[REQUIREMENT]
Please set down each entry exactly, omitting any picture it holds.

========================

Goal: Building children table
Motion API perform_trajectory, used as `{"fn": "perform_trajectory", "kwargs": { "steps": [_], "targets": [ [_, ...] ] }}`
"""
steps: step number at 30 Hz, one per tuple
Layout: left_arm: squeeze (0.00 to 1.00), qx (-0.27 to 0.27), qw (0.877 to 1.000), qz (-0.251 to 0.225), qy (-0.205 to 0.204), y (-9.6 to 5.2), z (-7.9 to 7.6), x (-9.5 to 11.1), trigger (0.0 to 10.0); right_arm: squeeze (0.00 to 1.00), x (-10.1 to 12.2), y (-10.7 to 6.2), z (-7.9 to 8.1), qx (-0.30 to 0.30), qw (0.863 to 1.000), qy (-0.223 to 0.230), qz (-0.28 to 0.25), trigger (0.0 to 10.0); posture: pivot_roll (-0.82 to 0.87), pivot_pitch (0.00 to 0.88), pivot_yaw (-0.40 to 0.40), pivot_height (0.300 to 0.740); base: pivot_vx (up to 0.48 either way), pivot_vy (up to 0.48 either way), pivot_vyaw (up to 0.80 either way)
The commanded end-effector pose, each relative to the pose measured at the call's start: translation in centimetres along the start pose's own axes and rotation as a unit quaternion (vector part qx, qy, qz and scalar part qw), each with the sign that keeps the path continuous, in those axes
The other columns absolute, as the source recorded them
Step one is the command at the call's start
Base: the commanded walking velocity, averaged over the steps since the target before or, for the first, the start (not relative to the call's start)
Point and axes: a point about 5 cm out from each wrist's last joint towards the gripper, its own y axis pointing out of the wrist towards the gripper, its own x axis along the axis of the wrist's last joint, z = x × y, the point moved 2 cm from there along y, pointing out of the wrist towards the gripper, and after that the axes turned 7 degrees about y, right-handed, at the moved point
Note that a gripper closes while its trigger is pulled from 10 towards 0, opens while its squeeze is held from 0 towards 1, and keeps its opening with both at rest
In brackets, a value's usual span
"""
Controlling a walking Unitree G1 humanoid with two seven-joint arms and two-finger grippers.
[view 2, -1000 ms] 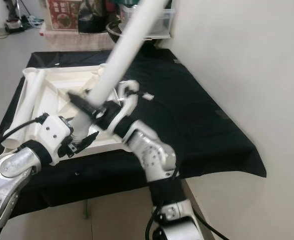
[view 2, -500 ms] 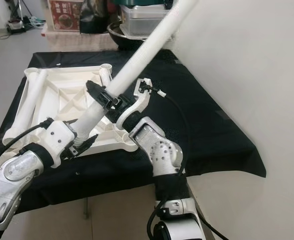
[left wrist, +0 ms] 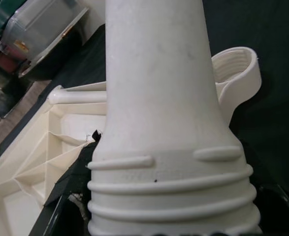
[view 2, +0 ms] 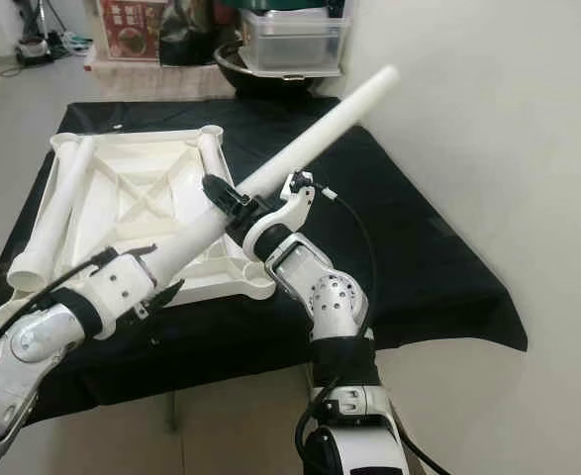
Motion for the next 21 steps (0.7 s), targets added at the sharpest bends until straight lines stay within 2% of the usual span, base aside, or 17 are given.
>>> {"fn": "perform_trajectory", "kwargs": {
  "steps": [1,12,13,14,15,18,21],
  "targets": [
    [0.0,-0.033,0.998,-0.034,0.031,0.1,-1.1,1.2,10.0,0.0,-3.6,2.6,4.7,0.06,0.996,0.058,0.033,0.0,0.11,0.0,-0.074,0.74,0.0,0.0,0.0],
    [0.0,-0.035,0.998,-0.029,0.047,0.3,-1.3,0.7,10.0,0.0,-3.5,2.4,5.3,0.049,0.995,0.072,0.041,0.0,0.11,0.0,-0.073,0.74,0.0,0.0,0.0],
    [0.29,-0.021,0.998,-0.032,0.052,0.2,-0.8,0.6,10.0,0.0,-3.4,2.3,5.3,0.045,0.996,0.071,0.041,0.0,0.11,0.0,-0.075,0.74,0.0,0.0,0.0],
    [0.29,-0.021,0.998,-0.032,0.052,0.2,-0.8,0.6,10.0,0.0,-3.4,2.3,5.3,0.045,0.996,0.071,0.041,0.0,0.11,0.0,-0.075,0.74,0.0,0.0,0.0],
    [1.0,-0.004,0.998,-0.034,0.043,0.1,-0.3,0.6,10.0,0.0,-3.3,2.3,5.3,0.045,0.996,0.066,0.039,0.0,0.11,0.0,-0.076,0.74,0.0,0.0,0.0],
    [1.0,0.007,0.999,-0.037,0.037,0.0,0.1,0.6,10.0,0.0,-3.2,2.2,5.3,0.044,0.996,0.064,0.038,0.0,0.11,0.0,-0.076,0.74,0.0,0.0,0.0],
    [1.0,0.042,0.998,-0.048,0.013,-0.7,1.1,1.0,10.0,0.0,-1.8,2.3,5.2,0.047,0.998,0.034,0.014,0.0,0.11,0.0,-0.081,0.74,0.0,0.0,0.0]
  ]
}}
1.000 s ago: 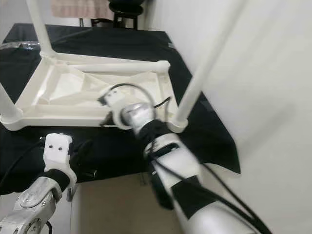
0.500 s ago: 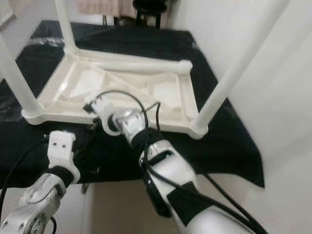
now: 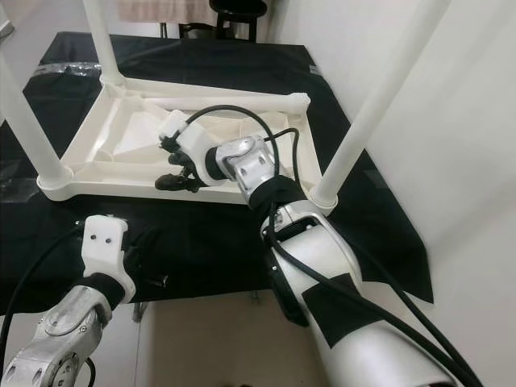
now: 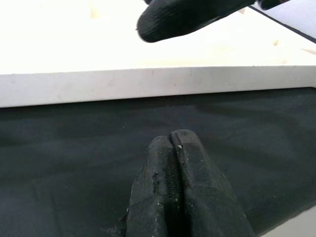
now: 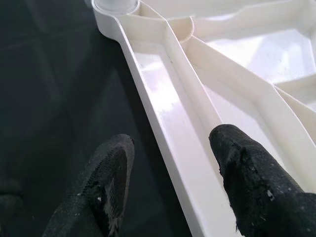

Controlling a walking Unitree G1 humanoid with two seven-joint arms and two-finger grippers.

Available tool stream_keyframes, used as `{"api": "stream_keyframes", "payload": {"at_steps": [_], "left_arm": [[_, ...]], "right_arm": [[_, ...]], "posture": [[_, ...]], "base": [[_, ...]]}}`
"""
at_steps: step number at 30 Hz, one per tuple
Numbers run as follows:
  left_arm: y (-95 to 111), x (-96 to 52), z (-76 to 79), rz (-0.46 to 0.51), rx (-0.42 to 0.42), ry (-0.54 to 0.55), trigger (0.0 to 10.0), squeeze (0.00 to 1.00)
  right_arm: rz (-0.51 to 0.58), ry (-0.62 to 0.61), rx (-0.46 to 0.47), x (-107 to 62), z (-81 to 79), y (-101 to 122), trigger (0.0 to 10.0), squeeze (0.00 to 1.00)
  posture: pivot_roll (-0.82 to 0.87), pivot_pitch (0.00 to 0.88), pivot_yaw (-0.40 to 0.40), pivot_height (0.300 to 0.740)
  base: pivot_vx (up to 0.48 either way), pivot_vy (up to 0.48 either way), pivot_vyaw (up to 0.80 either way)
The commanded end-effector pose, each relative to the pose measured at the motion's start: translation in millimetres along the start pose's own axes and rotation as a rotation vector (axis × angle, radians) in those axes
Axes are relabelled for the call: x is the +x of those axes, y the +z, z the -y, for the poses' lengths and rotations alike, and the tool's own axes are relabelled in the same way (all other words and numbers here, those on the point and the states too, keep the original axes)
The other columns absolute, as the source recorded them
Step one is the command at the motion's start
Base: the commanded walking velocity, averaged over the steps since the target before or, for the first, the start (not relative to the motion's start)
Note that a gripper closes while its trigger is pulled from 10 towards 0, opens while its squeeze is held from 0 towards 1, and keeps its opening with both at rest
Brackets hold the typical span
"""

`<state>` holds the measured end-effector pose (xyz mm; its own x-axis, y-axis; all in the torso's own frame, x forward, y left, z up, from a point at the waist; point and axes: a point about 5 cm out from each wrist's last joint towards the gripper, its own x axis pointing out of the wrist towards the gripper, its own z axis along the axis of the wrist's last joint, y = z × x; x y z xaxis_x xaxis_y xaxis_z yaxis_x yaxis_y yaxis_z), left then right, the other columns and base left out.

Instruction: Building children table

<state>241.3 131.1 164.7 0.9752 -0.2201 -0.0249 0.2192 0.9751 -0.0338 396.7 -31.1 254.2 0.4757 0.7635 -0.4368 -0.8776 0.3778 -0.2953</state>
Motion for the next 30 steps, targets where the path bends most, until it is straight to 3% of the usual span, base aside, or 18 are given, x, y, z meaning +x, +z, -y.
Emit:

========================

[TASK RESULT]
Goal: Building children table
Motion API perform_trajectory, used as `{"fn": "perform_trajectory", "kwargs": { "steps": [_], "targets": [ [_, ...] ] }}`
"""
steps: step number at 30 Hz, one per tuple
Layout: left_arm: squeeze (0.00 to 1.00), qx (-0.27 to 0.27), qw (0.877 to 1.000), qz (-0.251 to 0.225), qy (-0.205 to 0.204), y (-9.6 to 5.2), z (-7.9 to 7.6), x (-9.5 to 11.1), trigger (0.0 to 10.0); right_arm: squeeze (0.00 to 1.00), x (-10.1 to 12.2), y (-10.7 to 6.2), z (-7.9 to 8.1), qx (-0.30 to 0.30), qw (0.863 to 1.000), qy (-0.223 to 0.230), qz (-0.28 to 0.25), trigger (0.0 to 10.0); posture: pivot_roll (-0.82 to 0.87), pivot_pitch (0.00 to 0.88), pivot_yaw (-0.40 to 0.40), pivot_height (0.300 to 0.740); base: pivot_vx (up to 0.48 either way), pivot_vy (up to 0.48 either way), pivot_vyaw (up to 0.80 either way)
The commanded end-effector pose, each relative to the pose measured at the call's start: translation in centimetres along the start pose's own axes and rotation as a unit quaternion (vector part qx, qy, qz and scalar part qw), each with the sign that keeps the path continuous, in those axes
The other columns absolute, as the source recorded them
Step one is the command at the call's start
Base: the commanded walking velocity, averaged over the steps since the target before or, for the first, the start (not relative to the call's start)
Point and axes: a point about 5 cm out from each wrist's last joint towards the gripper, its own y axis pointing out of the wrist towards the gripper, its own x axis along the axis of the wrist's last joint, z = x × y, the point moved 2 cm from there along y, pointing out of the wrist towards the gripper, and after that the axes turned 7 degrees about y, right-handed, at the moved point
Note that a gripper closes while its trigger is pulled from 10 towards 0, opens while its squeeze is held from 0 towards 1, and keeps its opening with both at rest
In brackets, a value's usual span
"""
Controlling a walking Unitree G1 humanoid with two seven-joint arms and two-finger grippers.
[view 2, -1000 ms] 
[view 2, -500 ms] 
[left wrist, +0 ms] 
[view 2, +0 ms] 
Motion for the next 21 steps (0.7 s), targets added at the sharpest bends until straight lines stay within 2% of the usual span, base aside, or 17 are given.
>>> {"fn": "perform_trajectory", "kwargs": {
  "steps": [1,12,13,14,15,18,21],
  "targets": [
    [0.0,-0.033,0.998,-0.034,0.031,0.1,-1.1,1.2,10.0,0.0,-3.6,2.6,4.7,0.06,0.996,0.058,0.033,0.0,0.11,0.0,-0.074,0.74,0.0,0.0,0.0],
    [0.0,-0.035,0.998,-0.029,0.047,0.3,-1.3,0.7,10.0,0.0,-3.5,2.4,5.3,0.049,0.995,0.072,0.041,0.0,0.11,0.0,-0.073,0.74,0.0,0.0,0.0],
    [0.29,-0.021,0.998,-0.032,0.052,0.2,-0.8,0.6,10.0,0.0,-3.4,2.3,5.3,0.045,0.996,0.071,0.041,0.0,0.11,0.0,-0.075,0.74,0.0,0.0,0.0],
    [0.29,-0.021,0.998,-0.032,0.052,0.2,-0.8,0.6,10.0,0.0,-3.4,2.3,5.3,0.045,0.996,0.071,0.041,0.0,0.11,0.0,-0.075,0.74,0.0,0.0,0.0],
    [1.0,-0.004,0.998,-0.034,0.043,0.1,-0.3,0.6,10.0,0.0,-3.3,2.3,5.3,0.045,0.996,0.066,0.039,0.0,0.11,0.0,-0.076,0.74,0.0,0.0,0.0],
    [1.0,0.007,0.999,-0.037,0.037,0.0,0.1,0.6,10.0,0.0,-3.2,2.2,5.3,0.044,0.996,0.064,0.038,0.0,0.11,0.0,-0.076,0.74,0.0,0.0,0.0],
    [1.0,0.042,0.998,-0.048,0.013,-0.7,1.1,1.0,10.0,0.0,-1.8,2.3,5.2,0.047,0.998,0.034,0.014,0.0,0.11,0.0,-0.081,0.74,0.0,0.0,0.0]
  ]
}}
1.000 s ago: 
0.500 s ago: 
now: 
now: 
now: 

Controlling a walking Unitree G1 humanoid with two seven-joint arms and two-finger grippers.

Available tool stream_keyframes, used as `{"api": "stream_keyframes", "payload": {"at_steps": [_], "left_arm": [[_, ...]], "right_arm": [[_, ...]], "posture": [[_, ...]], "base": [[_, ...]]}}`
"""
at_steps: step number at 30 Hz, one per tuple
Numbers run as follows:
  left_arm: y (-95 to 111), x (-96 to 52), z (-76 to 79), rz (-0.46 to 0.51), rx (-0.42 to 0.42), ry (-0.54 to 0.55), trigger (0.0 to 10.0), squeeze (0.00 to 1.00)
  right_arm: rz (-0.51 to 0.58), ry (-0.62 to 0.61), rx (-0.46 to 0.47), x (-107 to 62), z (-81 to 79), y (-101 to 122), trigger (0.0 to 10.0), squeeze (0.00 to 1.00)
  posture: pivot_roll (-0.82 to 0.87), pivot_pitch (0.00 to 0.88), pivot_yaw (-0.40 to 0.40), pivot_height (0.300 to 0.740)
  base: pivot_vx (up to 0.48 either way), pivot_vy (up to 0.48 either way), pivot_vyaw (up to 0.80 either way)
The commanded end-effector pose, each relative to the pose measured at the motion's start: translation in millimetres along the start pose's own axes and rotation as a rotation vector (axis × angle, radians) in those axes
Axes are relabelled for the call: x is the +x of those axes, y the +z, z the -y, for the poses' lengths and rotations alike, and the tool's own axes are relabelled in the same way (all other words and numbers here, those on the point and the states too, keep the original axes)
The other columns absolute, as the source recorded them
Step one is the command at the motion's start
Base: the commanded walking velocity, averaged over the steps since the target before or, for the first, the start (not relative to the motion's start)
Note that a gripper closes while its trigger is pulled from 10 towards 0, opens while its squeeze is held from 0 towards 1, and keeps its opening with both at rest
Brackets hold the typical span
"""

`<state>` holds the measured end-effector pose (xyz mm; its own x-axis, y-axis; all in the torso's own frame, x forward, y left, z up, from a point at the waist; point and axes: a point about 5 cm out from each wrist's last joint towards the gripper, its own x axis pointing out of the wrist towards the gripper, its own z axis along the axis of the wrist's last joint, y = z × x; x y z xaxis_x xaxis_y xaxis_z yaxis_x yaxis_y yaxis_z), left then right, the other columns and base left out.

Instruction: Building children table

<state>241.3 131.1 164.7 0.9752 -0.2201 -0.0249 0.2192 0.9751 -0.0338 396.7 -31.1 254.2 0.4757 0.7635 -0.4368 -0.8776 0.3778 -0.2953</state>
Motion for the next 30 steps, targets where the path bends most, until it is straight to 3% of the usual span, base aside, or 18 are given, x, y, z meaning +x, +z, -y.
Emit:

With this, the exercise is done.